__Exercise aim__: Please retype the records below exactly, from the first line down to and including the line with "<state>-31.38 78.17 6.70".

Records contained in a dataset
----

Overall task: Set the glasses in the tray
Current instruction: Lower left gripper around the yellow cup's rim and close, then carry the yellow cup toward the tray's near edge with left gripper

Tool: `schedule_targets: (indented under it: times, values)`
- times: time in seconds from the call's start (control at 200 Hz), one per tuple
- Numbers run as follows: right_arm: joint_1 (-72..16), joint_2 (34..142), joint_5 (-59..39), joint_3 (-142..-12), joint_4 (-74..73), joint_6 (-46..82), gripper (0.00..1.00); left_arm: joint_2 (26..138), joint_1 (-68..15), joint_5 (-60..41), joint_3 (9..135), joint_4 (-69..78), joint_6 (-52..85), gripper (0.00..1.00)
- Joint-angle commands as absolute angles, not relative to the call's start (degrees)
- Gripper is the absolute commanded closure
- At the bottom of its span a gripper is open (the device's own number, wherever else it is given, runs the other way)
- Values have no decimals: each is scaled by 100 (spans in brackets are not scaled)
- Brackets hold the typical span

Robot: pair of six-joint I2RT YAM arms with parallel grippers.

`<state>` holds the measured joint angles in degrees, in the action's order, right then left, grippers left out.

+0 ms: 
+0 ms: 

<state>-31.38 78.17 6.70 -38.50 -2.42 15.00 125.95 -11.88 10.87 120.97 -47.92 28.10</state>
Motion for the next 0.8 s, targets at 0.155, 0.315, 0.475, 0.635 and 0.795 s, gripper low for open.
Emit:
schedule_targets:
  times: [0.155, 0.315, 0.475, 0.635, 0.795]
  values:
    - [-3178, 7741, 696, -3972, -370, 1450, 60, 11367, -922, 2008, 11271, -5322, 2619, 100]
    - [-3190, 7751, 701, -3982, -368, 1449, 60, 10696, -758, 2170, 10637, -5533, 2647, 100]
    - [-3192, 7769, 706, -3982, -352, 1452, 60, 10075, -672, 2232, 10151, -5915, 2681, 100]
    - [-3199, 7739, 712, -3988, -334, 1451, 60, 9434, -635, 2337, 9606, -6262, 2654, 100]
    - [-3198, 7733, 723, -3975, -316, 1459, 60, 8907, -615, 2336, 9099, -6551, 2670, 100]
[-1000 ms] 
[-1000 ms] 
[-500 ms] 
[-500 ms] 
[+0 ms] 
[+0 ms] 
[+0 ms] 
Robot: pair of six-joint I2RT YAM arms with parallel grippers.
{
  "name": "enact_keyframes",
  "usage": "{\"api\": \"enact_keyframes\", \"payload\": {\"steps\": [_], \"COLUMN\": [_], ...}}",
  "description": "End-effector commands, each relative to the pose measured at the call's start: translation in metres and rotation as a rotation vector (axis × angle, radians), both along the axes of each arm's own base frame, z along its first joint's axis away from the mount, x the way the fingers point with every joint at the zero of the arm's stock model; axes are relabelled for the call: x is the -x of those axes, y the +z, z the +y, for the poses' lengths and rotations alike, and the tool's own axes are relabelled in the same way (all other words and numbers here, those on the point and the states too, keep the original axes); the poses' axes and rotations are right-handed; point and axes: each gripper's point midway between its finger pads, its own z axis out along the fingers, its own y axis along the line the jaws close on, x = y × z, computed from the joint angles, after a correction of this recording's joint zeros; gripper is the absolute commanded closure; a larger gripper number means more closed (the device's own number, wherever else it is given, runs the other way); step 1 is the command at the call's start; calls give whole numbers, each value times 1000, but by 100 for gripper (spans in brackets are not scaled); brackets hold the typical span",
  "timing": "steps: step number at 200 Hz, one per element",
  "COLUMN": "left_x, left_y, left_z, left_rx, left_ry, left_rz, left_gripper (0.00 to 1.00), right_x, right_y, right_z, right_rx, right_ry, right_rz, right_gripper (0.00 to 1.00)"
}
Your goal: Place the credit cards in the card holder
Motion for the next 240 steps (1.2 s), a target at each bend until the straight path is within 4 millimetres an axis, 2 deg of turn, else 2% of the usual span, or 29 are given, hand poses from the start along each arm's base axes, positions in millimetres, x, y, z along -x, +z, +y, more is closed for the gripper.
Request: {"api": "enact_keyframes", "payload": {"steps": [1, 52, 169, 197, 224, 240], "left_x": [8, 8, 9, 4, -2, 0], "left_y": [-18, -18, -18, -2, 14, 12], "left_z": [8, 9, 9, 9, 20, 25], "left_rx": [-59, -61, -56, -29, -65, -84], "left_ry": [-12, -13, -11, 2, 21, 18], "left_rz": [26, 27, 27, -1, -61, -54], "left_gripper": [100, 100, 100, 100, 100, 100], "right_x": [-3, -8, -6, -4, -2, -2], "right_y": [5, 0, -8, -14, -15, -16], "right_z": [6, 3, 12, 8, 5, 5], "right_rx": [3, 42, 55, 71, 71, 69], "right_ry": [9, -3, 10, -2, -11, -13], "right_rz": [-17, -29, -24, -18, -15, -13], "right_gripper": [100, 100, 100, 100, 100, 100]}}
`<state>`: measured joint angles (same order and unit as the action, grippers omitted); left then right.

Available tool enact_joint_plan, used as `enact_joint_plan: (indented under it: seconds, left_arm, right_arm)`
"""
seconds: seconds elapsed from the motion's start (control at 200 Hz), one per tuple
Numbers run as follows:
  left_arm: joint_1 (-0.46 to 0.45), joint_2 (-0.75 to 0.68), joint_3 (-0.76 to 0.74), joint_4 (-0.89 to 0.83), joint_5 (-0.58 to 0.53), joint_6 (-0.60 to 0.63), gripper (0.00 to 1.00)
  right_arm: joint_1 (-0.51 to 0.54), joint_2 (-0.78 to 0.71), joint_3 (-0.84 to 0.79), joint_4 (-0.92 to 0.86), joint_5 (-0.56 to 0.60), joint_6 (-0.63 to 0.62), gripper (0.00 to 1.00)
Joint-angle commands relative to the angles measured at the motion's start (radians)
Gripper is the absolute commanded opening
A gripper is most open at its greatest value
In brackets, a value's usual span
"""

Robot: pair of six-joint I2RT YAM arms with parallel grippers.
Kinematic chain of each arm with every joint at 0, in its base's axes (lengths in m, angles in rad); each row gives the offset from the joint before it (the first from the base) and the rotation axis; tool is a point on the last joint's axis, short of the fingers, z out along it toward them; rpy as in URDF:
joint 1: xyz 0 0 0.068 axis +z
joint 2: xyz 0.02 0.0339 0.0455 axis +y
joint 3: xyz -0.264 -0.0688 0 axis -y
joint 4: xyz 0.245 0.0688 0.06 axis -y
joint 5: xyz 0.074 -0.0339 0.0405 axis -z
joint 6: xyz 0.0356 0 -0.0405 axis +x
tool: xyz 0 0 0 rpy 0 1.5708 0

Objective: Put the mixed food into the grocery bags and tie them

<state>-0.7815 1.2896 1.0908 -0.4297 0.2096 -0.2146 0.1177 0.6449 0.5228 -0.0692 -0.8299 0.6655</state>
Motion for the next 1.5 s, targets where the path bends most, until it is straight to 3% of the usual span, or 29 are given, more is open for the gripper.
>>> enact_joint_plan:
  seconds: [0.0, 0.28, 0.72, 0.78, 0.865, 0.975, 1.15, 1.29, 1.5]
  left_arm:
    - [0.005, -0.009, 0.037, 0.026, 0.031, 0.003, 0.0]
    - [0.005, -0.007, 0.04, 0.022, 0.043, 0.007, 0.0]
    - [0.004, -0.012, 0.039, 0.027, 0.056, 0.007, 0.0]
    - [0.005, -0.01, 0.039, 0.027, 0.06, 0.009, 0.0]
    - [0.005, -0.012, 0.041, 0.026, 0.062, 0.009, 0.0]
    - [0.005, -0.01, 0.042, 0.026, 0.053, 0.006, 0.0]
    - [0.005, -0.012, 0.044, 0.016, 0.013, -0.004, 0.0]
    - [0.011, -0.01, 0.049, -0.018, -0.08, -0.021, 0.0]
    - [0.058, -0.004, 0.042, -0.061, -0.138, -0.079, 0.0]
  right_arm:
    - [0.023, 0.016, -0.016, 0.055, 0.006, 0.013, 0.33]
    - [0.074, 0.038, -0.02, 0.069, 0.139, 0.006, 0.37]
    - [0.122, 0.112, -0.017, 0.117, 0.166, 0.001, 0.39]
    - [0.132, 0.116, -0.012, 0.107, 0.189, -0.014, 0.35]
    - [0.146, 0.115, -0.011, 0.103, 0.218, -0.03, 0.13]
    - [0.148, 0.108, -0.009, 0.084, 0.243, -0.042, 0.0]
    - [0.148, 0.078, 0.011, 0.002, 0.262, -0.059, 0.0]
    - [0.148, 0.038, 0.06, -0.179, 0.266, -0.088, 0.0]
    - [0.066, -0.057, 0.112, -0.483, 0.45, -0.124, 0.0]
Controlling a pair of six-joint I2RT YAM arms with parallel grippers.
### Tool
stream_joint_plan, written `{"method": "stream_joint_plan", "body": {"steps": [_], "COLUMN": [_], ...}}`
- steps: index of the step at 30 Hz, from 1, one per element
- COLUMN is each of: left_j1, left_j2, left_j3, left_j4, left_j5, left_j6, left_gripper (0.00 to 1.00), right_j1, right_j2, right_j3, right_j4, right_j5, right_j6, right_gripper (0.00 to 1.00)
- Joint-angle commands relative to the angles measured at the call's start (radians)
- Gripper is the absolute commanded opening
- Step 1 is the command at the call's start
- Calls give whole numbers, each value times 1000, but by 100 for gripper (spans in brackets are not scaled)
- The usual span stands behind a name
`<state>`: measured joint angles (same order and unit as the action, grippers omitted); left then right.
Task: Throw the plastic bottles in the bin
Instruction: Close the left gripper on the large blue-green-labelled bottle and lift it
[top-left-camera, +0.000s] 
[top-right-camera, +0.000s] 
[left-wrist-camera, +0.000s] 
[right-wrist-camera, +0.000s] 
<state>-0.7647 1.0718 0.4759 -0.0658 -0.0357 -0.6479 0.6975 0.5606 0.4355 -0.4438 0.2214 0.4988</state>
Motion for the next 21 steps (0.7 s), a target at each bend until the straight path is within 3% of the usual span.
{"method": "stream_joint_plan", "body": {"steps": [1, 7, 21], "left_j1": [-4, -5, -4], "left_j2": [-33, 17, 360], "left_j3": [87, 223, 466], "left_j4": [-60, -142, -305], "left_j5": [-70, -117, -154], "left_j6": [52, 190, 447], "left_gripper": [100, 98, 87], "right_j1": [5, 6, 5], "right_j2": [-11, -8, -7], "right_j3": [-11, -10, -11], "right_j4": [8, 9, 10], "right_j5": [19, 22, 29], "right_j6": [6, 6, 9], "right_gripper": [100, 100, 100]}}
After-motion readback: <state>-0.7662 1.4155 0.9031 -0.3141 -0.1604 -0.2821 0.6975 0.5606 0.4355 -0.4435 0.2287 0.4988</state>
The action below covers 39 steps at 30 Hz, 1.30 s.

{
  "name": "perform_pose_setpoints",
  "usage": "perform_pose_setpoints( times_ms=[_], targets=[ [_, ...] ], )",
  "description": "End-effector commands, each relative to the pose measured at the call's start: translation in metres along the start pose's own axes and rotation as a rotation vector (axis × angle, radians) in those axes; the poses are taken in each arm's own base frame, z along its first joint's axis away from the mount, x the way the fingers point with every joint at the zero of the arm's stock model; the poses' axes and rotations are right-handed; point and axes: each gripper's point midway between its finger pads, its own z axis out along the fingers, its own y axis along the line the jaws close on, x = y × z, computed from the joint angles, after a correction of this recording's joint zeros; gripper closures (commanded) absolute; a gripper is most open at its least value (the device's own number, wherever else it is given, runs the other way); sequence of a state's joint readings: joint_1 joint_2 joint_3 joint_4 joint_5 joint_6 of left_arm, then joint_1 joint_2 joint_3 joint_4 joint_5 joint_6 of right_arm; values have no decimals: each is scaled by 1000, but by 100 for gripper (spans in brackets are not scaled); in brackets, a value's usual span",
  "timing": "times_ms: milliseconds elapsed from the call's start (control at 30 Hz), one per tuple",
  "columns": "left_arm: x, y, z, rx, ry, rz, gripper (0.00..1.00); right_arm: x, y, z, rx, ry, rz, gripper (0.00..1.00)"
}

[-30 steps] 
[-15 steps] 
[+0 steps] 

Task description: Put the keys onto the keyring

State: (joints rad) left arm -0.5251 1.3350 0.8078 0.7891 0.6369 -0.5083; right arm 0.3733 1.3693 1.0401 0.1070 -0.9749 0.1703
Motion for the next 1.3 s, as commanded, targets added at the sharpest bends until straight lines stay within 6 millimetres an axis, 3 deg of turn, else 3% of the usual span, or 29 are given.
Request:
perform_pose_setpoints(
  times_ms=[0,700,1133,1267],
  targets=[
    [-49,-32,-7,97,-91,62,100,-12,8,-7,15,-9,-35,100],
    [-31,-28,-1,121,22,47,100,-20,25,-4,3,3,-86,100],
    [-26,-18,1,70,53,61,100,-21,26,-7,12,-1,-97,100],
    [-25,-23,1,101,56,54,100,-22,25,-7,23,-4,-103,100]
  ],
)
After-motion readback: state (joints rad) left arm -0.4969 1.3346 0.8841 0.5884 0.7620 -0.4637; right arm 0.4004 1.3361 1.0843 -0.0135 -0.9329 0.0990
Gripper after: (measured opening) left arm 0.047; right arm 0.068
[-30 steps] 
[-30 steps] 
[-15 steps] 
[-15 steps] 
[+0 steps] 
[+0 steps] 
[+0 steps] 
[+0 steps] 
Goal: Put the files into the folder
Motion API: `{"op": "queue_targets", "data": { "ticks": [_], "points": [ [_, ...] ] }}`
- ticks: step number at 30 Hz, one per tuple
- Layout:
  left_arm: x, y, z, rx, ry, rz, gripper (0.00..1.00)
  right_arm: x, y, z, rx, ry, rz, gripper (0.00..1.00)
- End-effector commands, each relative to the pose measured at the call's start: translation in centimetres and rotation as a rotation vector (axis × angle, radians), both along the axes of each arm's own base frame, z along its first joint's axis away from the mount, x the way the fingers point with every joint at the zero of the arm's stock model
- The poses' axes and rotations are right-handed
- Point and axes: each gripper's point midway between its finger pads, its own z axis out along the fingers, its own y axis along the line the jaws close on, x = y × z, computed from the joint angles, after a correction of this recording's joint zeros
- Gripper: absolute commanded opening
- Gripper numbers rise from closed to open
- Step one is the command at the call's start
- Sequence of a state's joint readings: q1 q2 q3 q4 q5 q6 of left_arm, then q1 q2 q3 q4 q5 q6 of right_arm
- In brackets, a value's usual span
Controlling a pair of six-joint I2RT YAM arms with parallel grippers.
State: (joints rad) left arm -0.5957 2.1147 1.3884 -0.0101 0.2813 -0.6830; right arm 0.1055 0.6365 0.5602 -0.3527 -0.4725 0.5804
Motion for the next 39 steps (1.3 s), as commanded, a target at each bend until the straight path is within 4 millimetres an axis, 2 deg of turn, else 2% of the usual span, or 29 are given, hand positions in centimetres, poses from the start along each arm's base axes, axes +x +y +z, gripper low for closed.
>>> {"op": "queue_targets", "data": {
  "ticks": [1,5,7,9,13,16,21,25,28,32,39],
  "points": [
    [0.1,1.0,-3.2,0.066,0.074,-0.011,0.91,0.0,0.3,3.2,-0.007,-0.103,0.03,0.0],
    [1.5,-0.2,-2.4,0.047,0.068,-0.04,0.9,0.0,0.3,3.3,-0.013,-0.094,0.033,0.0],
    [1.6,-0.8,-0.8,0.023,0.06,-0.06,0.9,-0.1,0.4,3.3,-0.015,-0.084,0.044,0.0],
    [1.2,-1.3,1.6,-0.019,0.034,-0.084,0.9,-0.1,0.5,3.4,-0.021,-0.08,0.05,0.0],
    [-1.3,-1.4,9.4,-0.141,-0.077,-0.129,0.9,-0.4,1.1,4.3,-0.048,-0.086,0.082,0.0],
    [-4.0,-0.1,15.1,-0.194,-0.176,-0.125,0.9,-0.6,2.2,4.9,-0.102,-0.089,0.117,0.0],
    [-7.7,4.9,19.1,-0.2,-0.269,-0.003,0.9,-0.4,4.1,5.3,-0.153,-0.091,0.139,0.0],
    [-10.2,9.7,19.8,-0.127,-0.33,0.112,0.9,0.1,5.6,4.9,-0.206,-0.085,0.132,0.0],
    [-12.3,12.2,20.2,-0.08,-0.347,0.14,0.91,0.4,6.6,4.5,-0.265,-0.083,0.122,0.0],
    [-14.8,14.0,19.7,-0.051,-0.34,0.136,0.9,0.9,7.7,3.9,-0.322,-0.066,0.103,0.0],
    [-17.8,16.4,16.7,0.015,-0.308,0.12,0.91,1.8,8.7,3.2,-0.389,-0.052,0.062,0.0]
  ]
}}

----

__Your solution__:
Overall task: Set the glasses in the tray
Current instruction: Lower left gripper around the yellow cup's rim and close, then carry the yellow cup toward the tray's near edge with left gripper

Tool: `schedule_targets: (indented under it: times, values)`
- times: time in seconds from the call's start (control at 200 Hz), one per tuple
- Numbers run as follows: right_arm: joint_1 (-72..16), joint_2 (34..142), joint_5 (-59..39), joint_3 (-142..-12), joint_4 (-74..73), joint_6 (-46..82), gripper (0.00..1.00); left_arm: joint_2 (26..138), joint_1 (-68..15), joint_5 (-60..41), joint_3 (9..135), joint_4 (-69..78), joint_6 (-52..85), gripper (0.00..1.00)
- Joint-angle commands as absolute angles, not relative to the call's start (degrees)
- Gripper is the absolute commanded closure
- At the bottom of its span a gripper is open (the device's own number, wherever else it is given, runs the other way)
- Values have no decimals: each is scaled by 100 (spans in brackets are not scaled)
- Brackets hold the typical span

Robot: pair of six-joint I2RT YAM arms with parallel grippers.

`<state>` holds the measured joint angles in degrees, in the action's order, right then left, grippers left out.

+0 ms: 
+0 ms: 

<state>-31.38 78.17 6.70 -38.50 -2.42 15.00 125.95 -11.88 10.87 120.97 -47.92 28.10</state>

No further output remains.